I know every woman deals with body weight, with public opinion and perception of said weight-- at all stages of life. So I know that the Ignorant One in the mailroom probably has her own insecurities, but seriously?

Sadly, M, I have had people say many horrible things to me that they think aren't horrible--- Some women think that just because we all deal with body consciousness, that it's ok to complain about their ass to a fat girl. I can't tell you how many semi-strangers and coworkers think that body size is an ok topic with me, just because i'm heavy.

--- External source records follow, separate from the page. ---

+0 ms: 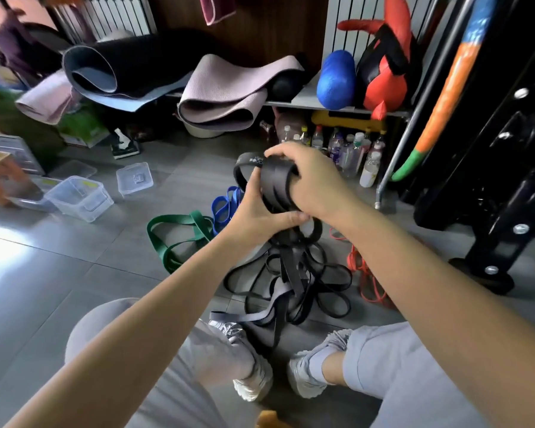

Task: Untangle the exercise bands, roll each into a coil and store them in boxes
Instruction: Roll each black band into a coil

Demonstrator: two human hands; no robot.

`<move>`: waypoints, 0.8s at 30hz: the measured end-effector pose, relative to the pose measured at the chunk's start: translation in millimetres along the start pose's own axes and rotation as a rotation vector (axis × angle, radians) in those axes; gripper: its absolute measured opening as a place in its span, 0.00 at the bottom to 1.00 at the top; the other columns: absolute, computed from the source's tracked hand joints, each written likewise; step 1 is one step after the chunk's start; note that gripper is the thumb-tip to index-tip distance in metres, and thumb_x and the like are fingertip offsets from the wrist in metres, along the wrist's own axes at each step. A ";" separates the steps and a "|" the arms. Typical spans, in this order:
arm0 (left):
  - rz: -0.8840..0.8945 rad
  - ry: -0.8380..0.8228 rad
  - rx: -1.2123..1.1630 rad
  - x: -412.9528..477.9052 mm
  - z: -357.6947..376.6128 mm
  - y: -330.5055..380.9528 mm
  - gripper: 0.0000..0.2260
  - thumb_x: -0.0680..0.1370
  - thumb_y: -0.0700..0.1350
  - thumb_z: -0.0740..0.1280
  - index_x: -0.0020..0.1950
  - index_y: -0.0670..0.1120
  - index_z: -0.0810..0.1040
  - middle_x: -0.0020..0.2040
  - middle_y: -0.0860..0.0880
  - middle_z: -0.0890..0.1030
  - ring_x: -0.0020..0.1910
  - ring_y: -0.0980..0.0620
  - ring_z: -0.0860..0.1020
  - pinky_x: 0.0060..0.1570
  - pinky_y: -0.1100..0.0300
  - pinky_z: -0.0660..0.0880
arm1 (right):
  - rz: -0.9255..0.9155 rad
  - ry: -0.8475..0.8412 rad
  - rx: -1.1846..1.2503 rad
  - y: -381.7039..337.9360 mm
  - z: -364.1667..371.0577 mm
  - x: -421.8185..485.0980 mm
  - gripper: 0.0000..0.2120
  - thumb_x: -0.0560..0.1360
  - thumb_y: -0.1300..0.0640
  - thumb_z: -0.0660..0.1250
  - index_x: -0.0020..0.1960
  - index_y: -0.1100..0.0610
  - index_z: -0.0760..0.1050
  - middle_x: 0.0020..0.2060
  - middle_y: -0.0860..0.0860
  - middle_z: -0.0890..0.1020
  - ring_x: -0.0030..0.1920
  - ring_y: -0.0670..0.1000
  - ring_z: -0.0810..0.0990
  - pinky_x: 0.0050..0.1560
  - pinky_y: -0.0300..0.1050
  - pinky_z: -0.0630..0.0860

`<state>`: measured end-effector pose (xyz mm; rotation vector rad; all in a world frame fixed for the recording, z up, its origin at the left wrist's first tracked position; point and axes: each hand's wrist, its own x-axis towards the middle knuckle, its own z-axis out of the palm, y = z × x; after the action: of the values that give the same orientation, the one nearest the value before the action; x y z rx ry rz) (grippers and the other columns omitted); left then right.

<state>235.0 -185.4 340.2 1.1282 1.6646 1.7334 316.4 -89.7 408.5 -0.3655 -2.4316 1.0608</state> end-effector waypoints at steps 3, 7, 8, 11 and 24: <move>-0.156 0.273 -0.042 1.3 -15.1 -6.9 0.19 0.72 0.31 0.70 0.62 0.38 0.73 0.50 0.44 0.82 0.47 0.51 0.81 0.46 0.57 0.77 | 0.031 -0.387 0.341 12.9 -6.1 0.9 0.26 0.74 0.70 0.63 0.69 0.55 0.66 0.59 0.49 0.75 0.63 0.45 0.73 0.61 0.29 0.69; -0.296 0.364 -0.116 2.8 -42.7 -29.7 0.12 0.76 0.31 0.65 0.57 0.41 0.77 0.40 0.49 0.81 0.40 0.49 0.77 0.53 0.46 0.75 | 0.258 -0.331 0.070 84.3 -3.3 0.2 0.24 0.73 0.68 0.65 0.67 0.55 0.69 0.61 0.54 0.76 0.61 0.51 0.75 0.58 0.33 0.71; -0.299 0.341 -0.110 4.5 -47.2 -34.0 0.12 0.76 0.30 0.64 0.56 0.43 0.77 0.42 0.48 0.81 0.42 0.48 0.78 0.54 0.45 0.75 | 0.329 -0.389 -0.123 106.4 9.6 -3.3 0.22 0.73 0.64 0.66 0.67 0.56 0.70 0.61 0.54 0.76 0.59 0.52 0.76 0.60 0.39 0.72; -0.327 0.309 -0.129 11.7 -65.4 -43.1 0.16 0.75 0.31 0.66 0.60 0.45 0.75 0.43 0.47 0.82 0.38 0.52 0.81 0.40 0.58 0.79 | 0.419 -0.703 -0.383 156.8 70.3 -19.3 0.25 0.72 0.57 0.68 0.68 0.59 0.69 0.65 0.56 0.74 0.62 0.54 0.74 0.61 0.44 0.70; -0.457 0.317 -0.183 35.8 -106.6 -64.3 0.15 0.68 0.45 0.69 0.53 0.42 0.75 0.33 0.49 0.78 0.31 0.52 0.76 0.26 0.63 0.72 | 0.054 -1.071 -0.758 214.3 213.8 -16.7 0.23 0.76 0.65 0.57 0.69 0.52 0.62 0.68 0.56 0.62 0.64 0.62 0.70 0.61 0.57 0.70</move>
<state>115.9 -208.3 294.7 0.3617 1.7282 1.7692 234.4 -86.2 116.6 -0.0654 -3.7716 0.2620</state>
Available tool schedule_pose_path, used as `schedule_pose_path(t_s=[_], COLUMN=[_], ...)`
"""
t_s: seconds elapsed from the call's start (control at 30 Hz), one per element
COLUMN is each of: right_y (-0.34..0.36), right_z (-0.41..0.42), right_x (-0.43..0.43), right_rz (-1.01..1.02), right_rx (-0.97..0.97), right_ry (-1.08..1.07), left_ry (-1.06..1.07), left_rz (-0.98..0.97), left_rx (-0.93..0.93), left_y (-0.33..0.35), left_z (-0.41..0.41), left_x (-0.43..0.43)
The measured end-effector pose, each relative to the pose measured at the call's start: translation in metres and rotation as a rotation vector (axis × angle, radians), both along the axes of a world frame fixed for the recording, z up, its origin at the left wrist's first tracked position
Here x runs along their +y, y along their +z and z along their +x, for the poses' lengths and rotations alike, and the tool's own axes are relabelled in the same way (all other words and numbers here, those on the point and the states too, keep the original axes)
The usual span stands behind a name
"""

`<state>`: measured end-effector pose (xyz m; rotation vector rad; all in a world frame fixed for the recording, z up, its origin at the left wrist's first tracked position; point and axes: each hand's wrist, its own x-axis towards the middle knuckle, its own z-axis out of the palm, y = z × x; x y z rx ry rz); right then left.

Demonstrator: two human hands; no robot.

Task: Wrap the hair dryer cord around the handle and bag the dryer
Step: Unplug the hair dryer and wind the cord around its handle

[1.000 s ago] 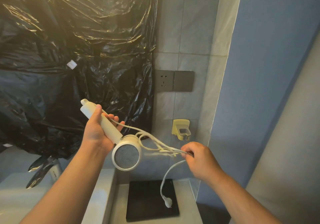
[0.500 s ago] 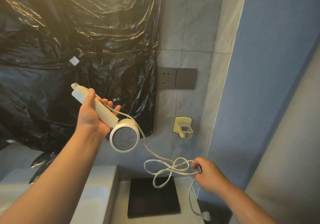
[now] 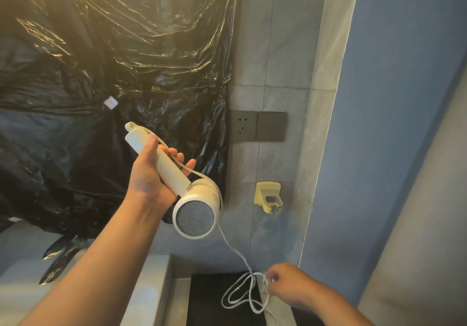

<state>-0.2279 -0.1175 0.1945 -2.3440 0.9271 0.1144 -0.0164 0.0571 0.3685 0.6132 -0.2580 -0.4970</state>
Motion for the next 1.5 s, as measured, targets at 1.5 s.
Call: schedule_pose_path(t_s=[1.5], right_y=[0.112], right_z=[0.032], right_x=[0.073], right_rz=[0.968], right_rx=[-0.898], right_ry=[-0.299], left_ry=[0.135], left_rz=[0.214], left_rx=[-0.372], left_y=[-0.010], left_z=[-0.044], left_x=[0.002])
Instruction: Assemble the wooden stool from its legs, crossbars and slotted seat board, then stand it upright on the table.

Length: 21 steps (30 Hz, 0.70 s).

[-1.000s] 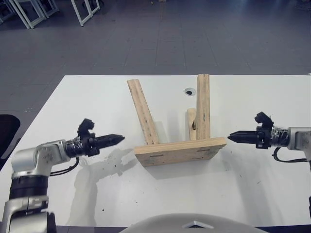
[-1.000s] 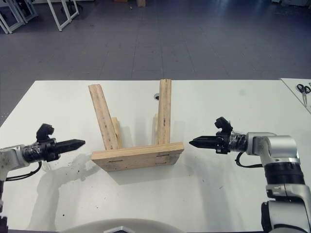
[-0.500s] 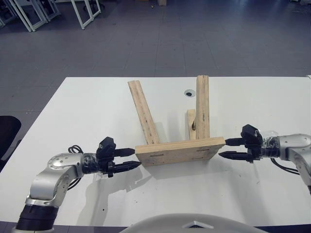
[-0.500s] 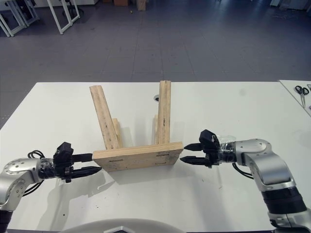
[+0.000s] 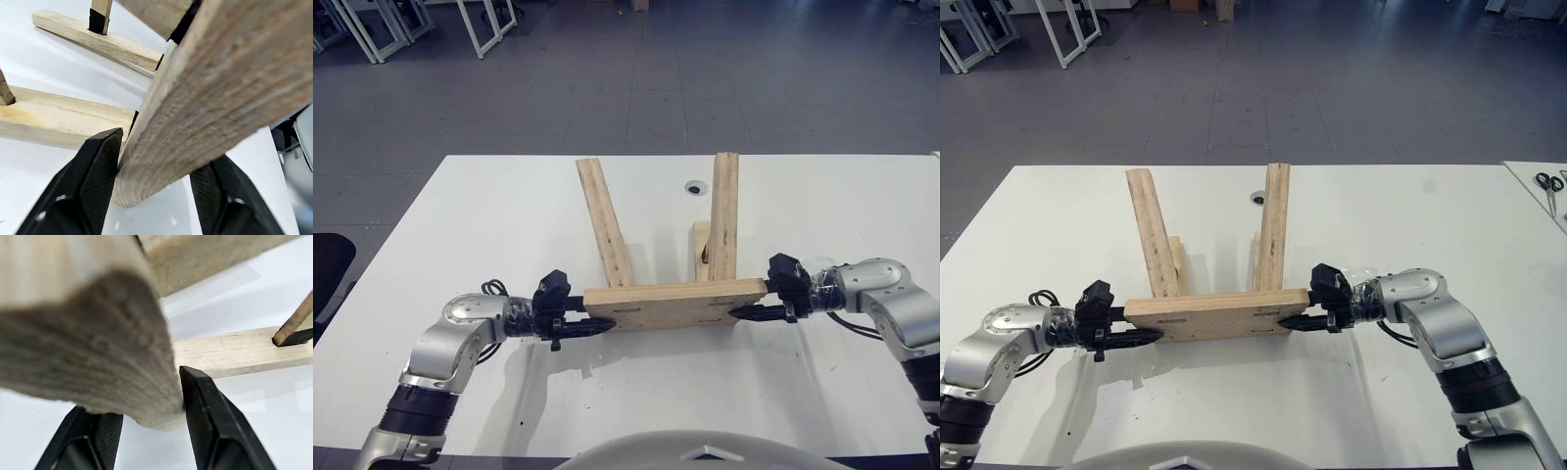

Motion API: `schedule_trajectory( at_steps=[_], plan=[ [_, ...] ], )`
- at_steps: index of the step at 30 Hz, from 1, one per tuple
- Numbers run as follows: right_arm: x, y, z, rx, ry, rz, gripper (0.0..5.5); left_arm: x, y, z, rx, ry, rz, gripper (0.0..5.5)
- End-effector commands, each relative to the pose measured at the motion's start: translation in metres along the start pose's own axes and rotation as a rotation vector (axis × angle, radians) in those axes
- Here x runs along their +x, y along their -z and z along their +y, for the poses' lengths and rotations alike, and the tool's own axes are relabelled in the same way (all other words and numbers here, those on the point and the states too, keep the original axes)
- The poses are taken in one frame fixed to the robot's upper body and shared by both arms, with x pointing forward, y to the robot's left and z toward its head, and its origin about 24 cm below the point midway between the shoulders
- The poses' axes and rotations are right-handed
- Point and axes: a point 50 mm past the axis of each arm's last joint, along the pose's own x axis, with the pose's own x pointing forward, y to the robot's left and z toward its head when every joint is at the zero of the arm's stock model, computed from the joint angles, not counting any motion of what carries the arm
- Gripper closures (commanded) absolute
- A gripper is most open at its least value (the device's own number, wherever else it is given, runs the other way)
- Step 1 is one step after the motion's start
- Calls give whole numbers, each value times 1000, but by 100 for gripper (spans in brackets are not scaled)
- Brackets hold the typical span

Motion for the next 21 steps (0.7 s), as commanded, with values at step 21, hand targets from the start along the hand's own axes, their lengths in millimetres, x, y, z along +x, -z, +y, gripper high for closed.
schedule_trajectory(
  at_steps=[21],
  plan=[
    [15,-131,-120,1378,418,-891,419,78,-193,94,-1404,-217,-936,419]
  ],
)
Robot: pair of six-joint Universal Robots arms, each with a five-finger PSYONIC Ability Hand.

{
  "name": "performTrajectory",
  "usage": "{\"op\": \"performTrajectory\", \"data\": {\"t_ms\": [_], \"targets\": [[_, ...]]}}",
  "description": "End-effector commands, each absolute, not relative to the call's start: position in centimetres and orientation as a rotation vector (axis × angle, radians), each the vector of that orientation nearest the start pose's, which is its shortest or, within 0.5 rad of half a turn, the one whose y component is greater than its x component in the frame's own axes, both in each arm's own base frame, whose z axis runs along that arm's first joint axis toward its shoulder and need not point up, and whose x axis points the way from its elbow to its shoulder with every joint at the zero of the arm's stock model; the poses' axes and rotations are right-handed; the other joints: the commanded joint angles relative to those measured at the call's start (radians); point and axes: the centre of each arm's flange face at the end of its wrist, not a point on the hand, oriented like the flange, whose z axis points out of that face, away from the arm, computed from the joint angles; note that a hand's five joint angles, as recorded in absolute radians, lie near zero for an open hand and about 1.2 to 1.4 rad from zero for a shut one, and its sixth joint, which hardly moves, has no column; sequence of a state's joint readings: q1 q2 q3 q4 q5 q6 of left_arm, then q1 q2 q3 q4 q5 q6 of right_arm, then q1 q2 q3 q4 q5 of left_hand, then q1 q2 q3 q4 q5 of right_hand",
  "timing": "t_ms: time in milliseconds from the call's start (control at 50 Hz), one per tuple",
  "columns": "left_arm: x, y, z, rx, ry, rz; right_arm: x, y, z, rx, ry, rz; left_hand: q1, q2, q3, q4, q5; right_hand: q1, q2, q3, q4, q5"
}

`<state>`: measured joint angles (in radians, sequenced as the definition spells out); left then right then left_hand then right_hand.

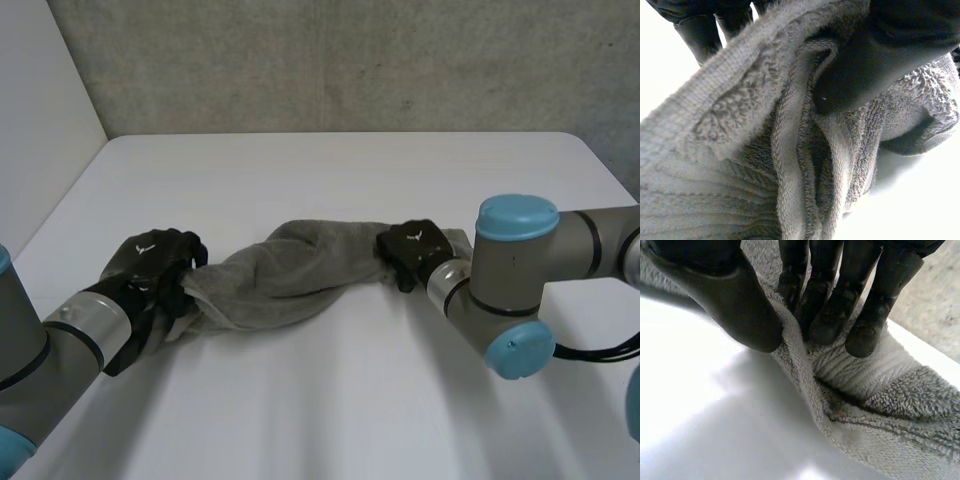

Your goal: Fold the towel.

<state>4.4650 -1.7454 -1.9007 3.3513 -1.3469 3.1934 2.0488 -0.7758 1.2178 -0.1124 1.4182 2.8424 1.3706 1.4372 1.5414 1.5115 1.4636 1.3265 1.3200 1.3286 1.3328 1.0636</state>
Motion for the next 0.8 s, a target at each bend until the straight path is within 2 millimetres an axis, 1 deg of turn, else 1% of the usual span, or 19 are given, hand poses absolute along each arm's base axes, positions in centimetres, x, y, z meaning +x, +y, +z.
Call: {"op": "performTrajectory", "data": {"t_ms": [20, 80, 200, 240, 300, 360, 400, 420, 460, 500, 600, 640, 660, 680, 700, 720, 740, 780, 800], "targets": [[-21.9, -24.5, 18.7, 0.643, 2.688, -2.045, 32.0, -31.2, 17.6, -0.907, 2.057, -1.785, 0.026, -0.041, -0.145, -0.115, -0.242, 0.07, 0.076, 0.068, 0.063, 0.158], [-22.1, -24.3, 18.9, 0.65, 2.685, -2.054, 31.7, -31.1, 18.9, -0.878, 2.04, -1.806, 0.026, -0.041, -0.145, -0.115, -0.242, 0.07, 0.076, 0.068, 0.063, 0.158], [-22.0, -24.1, 20.3, 0.648, 2.637, -2.118, 31.1, -31.1, 19.6, -0.859, 2.04, -1.811, 0.026, -0.041, -0.145, -0.115, -0.242, 0.07, 0.076, 0.068, 0.063, 0.158], [-22.0, -24.0, 20.6, 0.65, 2.626, -2.133, 30.3, -30.5, 22.0, -0.854, 2.002, -1.841, 0.026, -0.041, -0.145, -0.115, -0.242, 0.07, 0.076, 0.068, 0.063, 0.158], [-21.9, -23.6, 21.4, 0.648, 2.604, -2.163, 29.5, -29.8, 24.3, -0.855, 1.971, -1.856, 0.026, -0.041, -0.145, -0.115, -0.242, 0.07, 0.076, 0.068, 0.063, 0.158], [-21.7, -23.2, 22.7, 0.641, 2.564, -2.212, 28.8, -29.6, 25.2, -0.852, 1.973, -1.855, -0.003, -0.07, -0.174, -0.144, -0.271, 0.07, 0.076, 0.068, 0.063, 0.158], [-21.6, -23.0, 23.2, 0.637, 2.547, -2.232, 27.2, -29.3, 28.0, -0.827, 1.953, -1.903, -0.006, -0.073, -0.177, -0.147, -0.274, 0.07, 0.076, 0.068, 0.063, 0.158], [-21.4, -22.9, 23.7, 0.628, 2.533, -2.247, 27.2, -29.3, 28.0, -0.827, 1.952, -1.903, -0.006, -0.073, -0.177, -0.147, -0.274, 0.07, 0.076, 0.068, 0.063, 0.158], [-21.3, -22.8, 24.2, 0.624, 2.515, -2.266, 25.3, -29.6, 29.8, -0.787, 1.953, -1.963, -0.006, -0.073, -0.177, -0.147, -0.274, 0.07, 0.076, 0.068, 0.063, 0.158], [-21.3, -22.9, 24.3, 0.619, 2.507, -2.274, 24.6, -29.9, 30.1, -0.773, 1.963, -1.98, -0.006, -0.073, -0.177, -0.147, -0.274, 0.07, 0.076, 0.068, 0.063, 0.158], [-21.1, -23.6, 23.6, 0.6, 2.529, -2.24, 23.7, -30.3, 29.4, -0.772, 2.019, -1.937, -0.135, -0.202, -0.306, -0.276, -0.403, 0.07, 0.076, 0.068, 0.063, 0.158], [-21.2, -24.3, 20.3, 0.61, 2.646, -2.082, 23.6, -30.5, 28.6, -0.778, 2.049, -1.891, -0.32, -0.386, -0.49, -0.46, -0.587, 0.07, 0.076, 0.068, 0.063, 0.158], [-21.2, -24.3, 20.3, 0.61, 2.647, -2.081, 23.5, -31.1, 26.9, -0.78, 2.101, -1.83, -0.32, -0.387, -0.491, -0.461, -0.588, 0.07, 0.076, 0.068, 0.063, 0.158], [-21.3, -24.6, 18.6, 0.614, 2.702, -2.0, 23.5, -31.9, 24.7, -0.781, 2.157, -1.756, -0.352, -0.419, -0.523, -0.493, -0.62, 0.07, 0.076, 0.068, 0.063, 0.158], [-21.5, -24.9, 17.4, 0.623, 2.746, -1.932, 23.5, -32.0, 24.7, -0.781, 2.157, -1.755, -0.364, -0.431, -0.535, -0.505, -0.632, 0.07, 0.076, 0.068, 0.063, 0.158], [-21.5, -24.9, 17.3, 0.623, 2.746, -1.931, 23.5, -32.5, 22.9, -0.789, 2.199, -1.703, -0.364, -0.431, -0.535, -0.505, -0.632, 0.07, 0.076, 0.068, 0.063, 0.158], [-21.6, -25.2, 16.2, 0.635, 2.777, -1.879, 23.5, -32.5, 22.9, -0.789, 2.2, -1.703, -0.379, -0.446, -0.55, -0.52, -0.646, 0.07, 0.076, 0.068, 0.063, 0.158], [-21.8, -25.6, 15.3, 0.648, 2.794, -1.837, 23.5, -33.2, 19.9, -0.841, 2.275, -1.635, -0.403, -0.469, -0.573, -0.543, -0.67, 0.07, 0.076, 0.068, 0.063, 0.158], [-21.8, -26.0, 14.4, 0.653, 2.809, -1.8, 23.5, -33.2, 19.9, -0.841, 2.275, -1.635, -0.423, -0.49, -0.594, -0.564, -0.69, 0.07, 0.076, 0.068, 0.063, 0.158]]}}
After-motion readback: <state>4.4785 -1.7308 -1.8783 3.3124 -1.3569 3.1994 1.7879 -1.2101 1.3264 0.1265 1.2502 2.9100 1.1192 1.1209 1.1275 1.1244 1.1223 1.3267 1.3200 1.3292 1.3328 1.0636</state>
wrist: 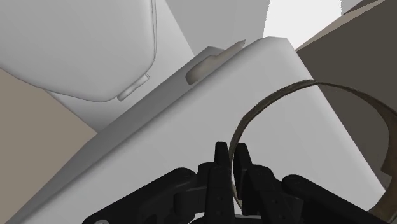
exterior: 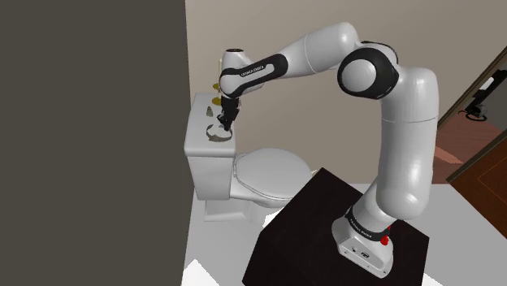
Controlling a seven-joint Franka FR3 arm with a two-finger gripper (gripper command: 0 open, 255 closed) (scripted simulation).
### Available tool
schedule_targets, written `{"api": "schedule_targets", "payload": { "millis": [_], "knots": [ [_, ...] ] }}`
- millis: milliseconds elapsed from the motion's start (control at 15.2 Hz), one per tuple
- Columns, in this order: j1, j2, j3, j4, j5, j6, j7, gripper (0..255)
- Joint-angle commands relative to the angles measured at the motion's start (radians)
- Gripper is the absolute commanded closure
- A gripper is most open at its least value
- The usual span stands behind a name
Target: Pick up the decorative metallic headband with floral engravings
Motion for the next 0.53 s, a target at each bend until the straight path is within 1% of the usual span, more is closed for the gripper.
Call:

-- sorry to hijack the comment section.

AcadeMama said...

Thanks everyone!

TN21: I'm especially glad to hear from you since you overheard the remark. I was pretty sure I wasn't the only one in the room wondering WTF?

M said...

TN21: if it makes you feel any better, I have received many irritatingly rude and inappropriate comments b/c I'm a "skinny girl." I have been told, by women who are somewhat bigger than I am, that I make them sick, that I look anorexic, and that I don't need to parade my "skinny ass" around. These sorts of comments are, I would imagine, as hurtful as someone of my size telling someone of your size (and for what it is worth, I think every single part of you is beautiful, and I really don't mean that in a condescending way. You can rock looks I wouldn't even dream of trying on!) that she feels her butt is too big.

As you correctly point out, everyone has body issues, but in expressing our concerns about our individual body issues, we need to be aware that what we say can unintentionally hurt other people. Unfortunately, women are not taught to love their bodies as they are. Perhaps this is something we need to work on collectively.